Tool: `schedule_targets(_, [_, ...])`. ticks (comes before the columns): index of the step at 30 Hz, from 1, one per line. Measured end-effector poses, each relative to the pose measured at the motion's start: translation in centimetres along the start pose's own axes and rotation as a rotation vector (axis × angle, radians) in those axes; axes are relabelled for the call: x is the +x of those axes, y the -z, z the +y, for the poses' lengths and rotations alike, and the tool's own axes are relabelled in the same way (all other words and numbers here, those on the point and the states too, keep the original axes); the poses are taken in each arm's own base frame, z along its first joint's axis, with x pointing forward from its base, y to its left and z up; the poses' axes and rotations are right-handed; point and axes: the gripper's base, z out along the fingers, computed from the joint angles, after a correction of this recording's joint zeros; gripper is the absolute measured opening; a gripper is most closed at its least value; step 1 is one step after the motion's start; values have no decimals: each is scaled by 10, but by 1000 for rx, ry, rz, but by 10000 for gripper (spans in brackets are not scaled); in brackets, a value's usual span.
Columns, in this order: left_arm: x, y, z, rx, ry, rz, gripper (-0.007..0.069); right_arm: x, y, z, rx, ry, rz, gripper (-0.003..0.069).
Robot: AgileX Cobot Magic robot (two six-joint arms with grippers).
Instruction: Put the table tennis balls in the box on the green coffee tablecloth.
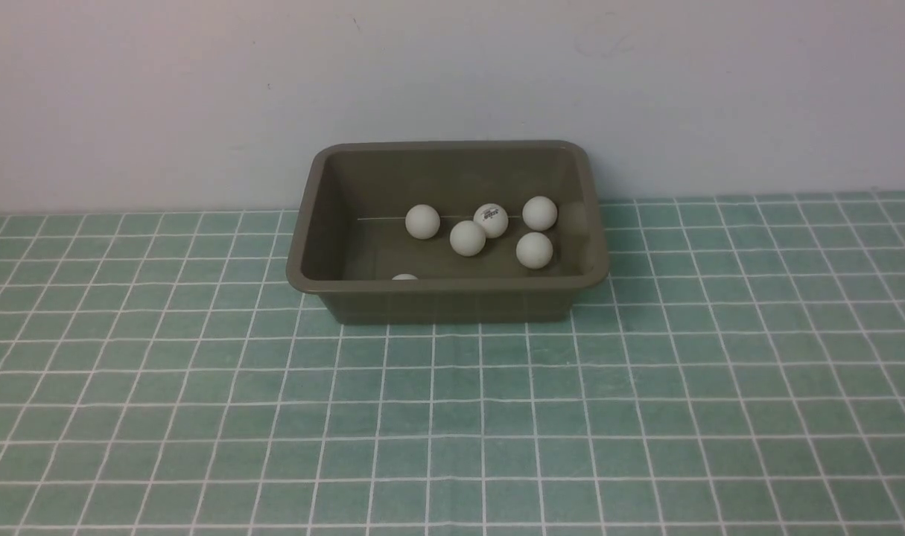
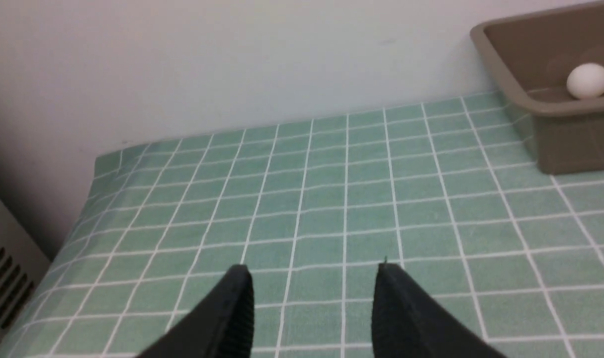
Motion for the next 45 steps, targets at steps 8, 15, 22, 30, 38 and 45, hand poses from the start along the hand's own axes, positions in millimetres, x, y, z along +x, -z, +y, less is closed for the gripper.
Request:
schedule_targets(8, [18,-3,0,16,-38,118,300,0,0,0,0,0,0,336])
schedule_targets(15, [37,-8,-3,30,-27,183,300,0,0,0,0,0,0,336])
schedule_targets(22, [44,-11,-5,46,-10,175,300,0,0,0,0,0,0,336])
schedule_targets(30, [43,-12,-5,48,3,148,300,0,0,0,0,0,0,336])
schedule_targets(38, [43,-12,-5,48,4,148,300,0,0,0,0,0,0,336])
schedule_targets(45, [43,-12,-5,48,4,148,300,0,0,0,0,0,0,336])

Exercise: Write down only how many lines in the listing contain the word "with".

Result of the exercise: 2